▶ [Exercise goal]: Which lines in the data below contain the string "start"? Show each one.

▶ [Data shown]:

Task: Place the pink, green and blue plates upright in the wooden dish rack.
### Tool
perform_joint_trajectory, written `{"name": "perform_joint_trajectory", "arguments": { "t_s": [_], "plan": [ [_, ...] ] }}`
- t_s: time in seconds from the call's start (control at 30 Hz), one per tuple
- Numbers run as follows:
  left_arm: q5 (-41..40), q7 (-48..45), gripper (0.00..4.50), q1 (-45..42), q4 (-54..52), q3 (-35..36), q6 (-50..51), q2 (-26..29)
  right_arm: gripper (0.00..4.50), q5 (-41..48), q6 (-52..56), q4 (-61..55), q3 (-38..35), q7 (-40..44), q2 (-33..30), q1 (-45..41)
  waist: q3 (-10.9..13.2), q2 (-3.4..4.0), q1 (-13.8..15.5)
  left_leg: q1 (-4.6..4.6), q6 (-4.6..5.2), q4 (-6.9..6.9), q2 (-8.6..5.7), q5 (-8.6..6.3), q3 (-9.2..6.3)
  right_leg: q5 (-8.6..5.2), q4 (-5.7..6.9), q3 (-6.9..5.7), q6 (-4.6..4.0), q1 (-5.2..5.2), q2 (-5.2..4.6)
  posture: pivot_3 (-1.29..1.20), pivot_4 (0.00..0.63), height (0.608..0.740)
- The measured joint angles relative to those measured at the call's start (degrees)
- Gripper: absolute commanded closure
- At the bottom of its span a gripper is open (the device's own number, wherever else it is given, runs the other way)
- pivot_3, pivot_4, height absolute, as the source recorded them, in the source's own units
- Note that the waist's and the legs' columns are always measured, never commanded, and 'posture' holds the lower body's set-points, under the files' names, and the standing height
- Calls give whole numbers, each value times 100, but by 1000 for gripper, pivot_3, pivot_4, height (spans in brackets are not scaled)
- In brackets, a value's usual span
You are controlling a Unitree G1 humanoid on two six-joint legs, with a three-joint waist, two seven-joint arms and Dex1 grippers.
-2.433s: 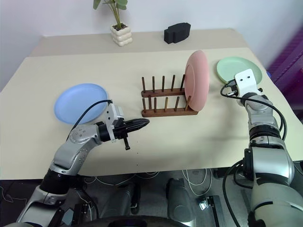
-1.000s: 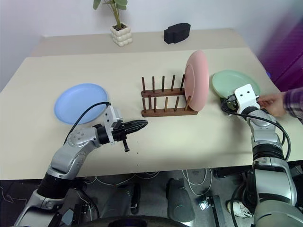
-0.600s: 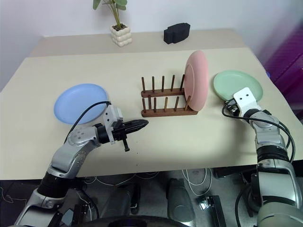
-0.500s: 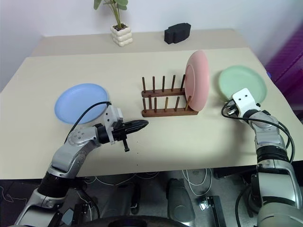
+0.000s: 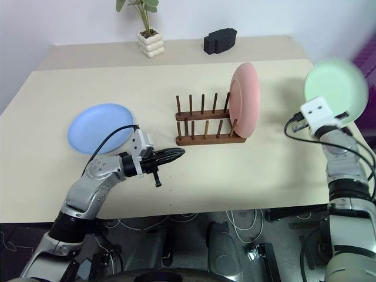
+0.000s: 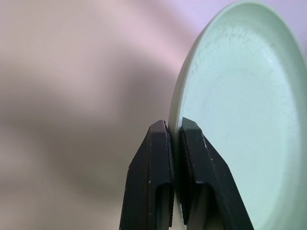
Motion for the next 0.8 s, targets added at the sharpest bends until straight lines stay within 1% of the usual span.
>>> {"name": "perform_joint_trajectory", "arguments": {
  "t_s": [0.1,0.17,0.23,0.3,0.37,0.43,0.5,0.57,0.63,0.73,0.8],
  "plan": [
    [-51,17,4500,-14,5,85,-3,-2,4441,20,-87,-756,-72,63,-243,-679,2,4,-23,1,1,-6,5,-1,2,0,9,3,1,-14,6,0,150,736],
    [-126,70,4500,-17,7,269,-3,0,4441,274,-148,-1455,-82,415,-248,-1165,2,3,-9,2,2,-7,13,-1,-6,5,10,-2,11,-14,17,0,150,736],
    [-133,97,4500,-18,8,433,-6,44,4441,636,-126,-2032,-56,839,-191,-1411,1,-3,11,0,2,-7,14,-2,-11,6,11,-8,13,-12,17,0,150,736],
    [-136,133,4500,14,22,621,-10,173,4441,1456,287,-2769,-52,1425,124,-1567,1,-4,25,-3,3,-4,15,-2,-11,6,10,-7,13,-10,12,0,150,736],
    [-140,166,4500,55,26,794,-13,253,4441,2527,1112,-3513,-27,1986,447,-1558,1,-4,47,-5,3,0,23,-2,-15,7,10,-6,13,-9,2,0,150,736],
    [-178,189,4500,133,26,957,-20,314,4441,3560,1979,-4239,3,2418,607,-1400,1,-5,91,-7,4,1,24,-2,-20,6,7,-6,12,-9,-2,0,150,736],
    [-209,200,4500,224,26,1130,-20,415,4441,4684,2911,-5024,9,2636,820,-1086,1,-5,159,-8,8,1,27,-5,-26,3,6,-5,7,-11,-5,0,150,736],
    [-238,206,4500,287,16,1219,-21,478,4441,5498,3590,-5530,12,2667,983,-788,1,-5,209,-12,8,3,25,-5,-26,-1,2,-7,-1,-10,-7,0,150,736],
    [-245,213,4500,387,-7,1272,-20,487,4441,6249,4142,-5893,-10,2526,1179,-473,1,-6,210,-13,8,5,24,-5,-25,0,-3,-5,-1,-9,-12,0,150,736],
    [-249,250,4500,470,-96,1275,-16,487,4441,7162,4739,-6106,-138,1945,1570,-37,0,-7,197,-14,8,6,24,-5,-23,0,-3,-5,-2,-10,-14,0,150,736],
    [-256,276,4500,520,-233,1273,-1,484,4441,7412,4954,-6100,-263,1558,1639,219,0,-7,198,-16,8,5,23,-6,-22,0,-4,-5,-3,-12,-13,0,150,736]
  ]
}}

▶ [Reply to the task]:
- t_s: time in seconds from the call's start (control at 30 Hz), one per tuple
- The measured joint angles relative to those measured at the call's start (degrees)

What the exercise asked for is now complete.